# What you should do
Go through the listing and set it down exactly, leaving out its pictures.

=== Section Start ===

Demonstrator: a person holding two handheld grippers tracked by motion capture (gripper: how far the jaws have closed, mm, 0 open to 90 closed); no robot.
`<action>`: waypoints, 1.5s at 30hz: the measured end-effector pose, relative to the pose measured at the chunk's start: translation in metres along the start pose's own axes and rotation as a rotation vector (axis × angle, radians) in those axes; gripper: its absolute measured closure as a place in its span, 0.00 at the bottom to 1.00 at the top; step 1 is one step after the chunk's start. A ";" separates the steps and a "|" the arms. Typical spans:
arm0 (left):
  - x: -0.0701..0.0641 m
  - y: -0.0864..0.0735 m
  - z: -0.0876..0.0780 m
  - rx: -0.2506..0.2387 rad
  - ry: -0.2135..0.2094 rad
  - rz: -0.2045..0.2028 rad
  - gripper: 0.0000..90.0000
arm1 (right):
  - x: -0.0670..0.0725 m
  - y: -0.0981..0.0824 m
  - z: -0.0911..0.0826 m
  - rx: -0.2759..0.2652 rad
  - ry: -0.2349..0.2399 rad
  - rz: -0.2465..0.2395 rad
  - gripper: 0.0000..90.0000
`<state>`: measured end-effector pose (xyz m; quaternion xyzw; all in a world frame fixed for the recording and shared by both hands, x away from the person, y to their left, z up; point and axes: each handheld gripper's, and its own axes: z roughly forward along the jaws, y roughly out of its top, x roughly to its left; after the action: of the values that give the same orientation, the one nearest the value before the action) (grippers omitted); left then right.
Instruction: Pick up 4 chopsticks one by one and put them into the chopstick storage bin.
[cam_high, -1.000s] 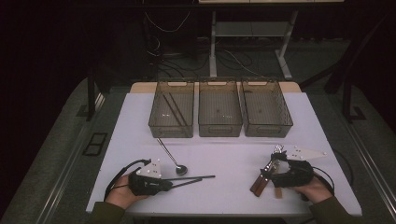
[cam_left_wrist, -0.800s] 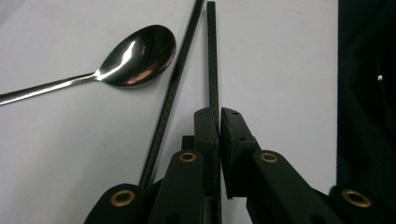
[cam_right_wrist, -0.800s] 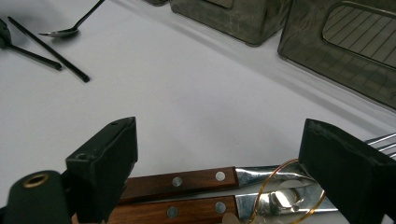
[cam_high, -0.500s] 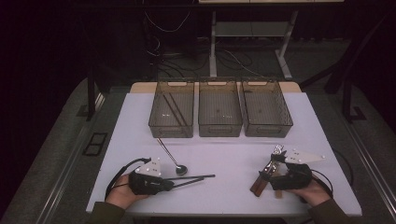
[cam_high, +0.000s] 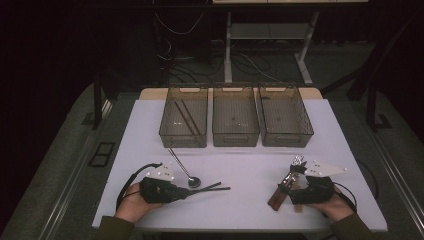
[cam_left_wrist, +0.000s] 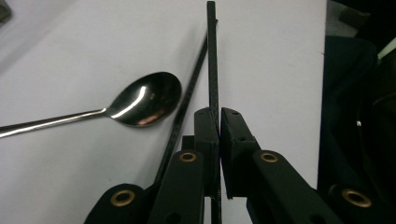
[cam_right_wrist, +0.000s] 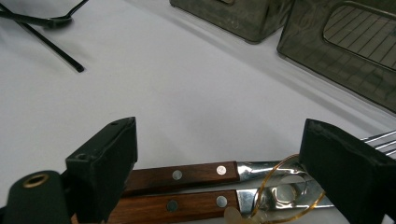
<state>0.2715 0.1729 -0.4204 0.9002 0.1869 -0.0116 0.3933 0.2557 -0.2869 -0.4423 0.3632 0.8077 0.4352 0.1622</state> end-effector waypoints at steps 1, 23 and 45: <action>0.000 0.001 0.000 -0.006 0.001 -0.008 0.95 | 0.000 0.000 0.000 0.003 0.000 0.001 0.13; 0.013 0.031 -0.004 -0.077 0.113 -0.093 0.95 | 0.000 0.001 -0.002 -0.002 0.013 0.000 0.13; 0.043 0.067 -0.015 -0.188 0.222 -0.151 0.95 | -0.001 0.001 -0.003 -0.011 0.016 0.011 0.13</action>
<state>0.3323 0.1560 -0.3703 0.8385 0.2967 0.0760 0.4507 0.2552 -0.2895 -0.4396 0.3633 0.8047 0.4432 0.1553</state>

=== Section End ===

# Exercise result
Demonstrator: a person holding two handheld grippers tracked by motion capture (gripper: how far the jaws have closed, mm, 0 open to 90 closed); no robot.
`<action>`: waypoints, 1.5s at 30hz: the measured end-effector pose, relative to the pose measured at the chunk's start: translation in metres along the start pose's own axes and rotation as a rotation vector (axis × angle, radians) in those axes; gripper: its absolute measured closure as a place in its span, 0.00 at the bottom to 1.00 at the top; step 1 is one step after the chunk's start. A ";" separates the steps and a "|" the arms. Typical spans:
arm0 (left):
  - x: -0.0701..0.0641 m
  - y: -0.0864..0.0735 m
  - z: -0.0876..0.0780 m
  - rx: -0.2506..0.2387 rad
  - ry: -0.2135..0.2094 rad
  - rz: -0.2045..0.2028 rad
  - gripper: 0.0000..90.0000
arm1 (right):
  - x: -0.0670..0.0725 m
  - y: -0.0981..0.0824 m
  - z: -0.0911..0.0826 m
  - rx: -0.2759..0.2652 rad
  - ry: -0.2349..0.2399 rad
  - rz: -0.2465..0.2395 rad
  - gripper: 0.0000..90.0000
`<state>`: measured end-effector pose (xyz m; quaternion xyzw; all in a world frame fixed for the recording and shared by both hands, x away from the person, y to their left, z up; point and axes: each handheld gripper's, and its own axes: z roughly forward along the jaws, y roughly out of its top, x roughly to its left; after the action: of the values that give the same orientation, the one nearest the value before the action) (grippers omitted); left then right.
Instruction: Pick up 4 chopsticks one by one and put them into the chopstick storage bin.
[cam_high, -1.000s] 
[cam_left_wrist, -0.800s] 
[cam_right_wrist, -0.800s] 
[cam_high, -0.500s] 
[cam_high, +0.000s] 
[cam_left_wrist, +0.000s] 
[cam_right_wrist, +0.000s] 
<state>0.2715 0.1729 -0.4204 0.9002 0.1869 -0.0116 0.3933 0.2557 -0.2869 -0.4423 0.3632 0.8077 0.4352 0.1622</state> end-effector waypoints at steps 1, 23 and 45: <action>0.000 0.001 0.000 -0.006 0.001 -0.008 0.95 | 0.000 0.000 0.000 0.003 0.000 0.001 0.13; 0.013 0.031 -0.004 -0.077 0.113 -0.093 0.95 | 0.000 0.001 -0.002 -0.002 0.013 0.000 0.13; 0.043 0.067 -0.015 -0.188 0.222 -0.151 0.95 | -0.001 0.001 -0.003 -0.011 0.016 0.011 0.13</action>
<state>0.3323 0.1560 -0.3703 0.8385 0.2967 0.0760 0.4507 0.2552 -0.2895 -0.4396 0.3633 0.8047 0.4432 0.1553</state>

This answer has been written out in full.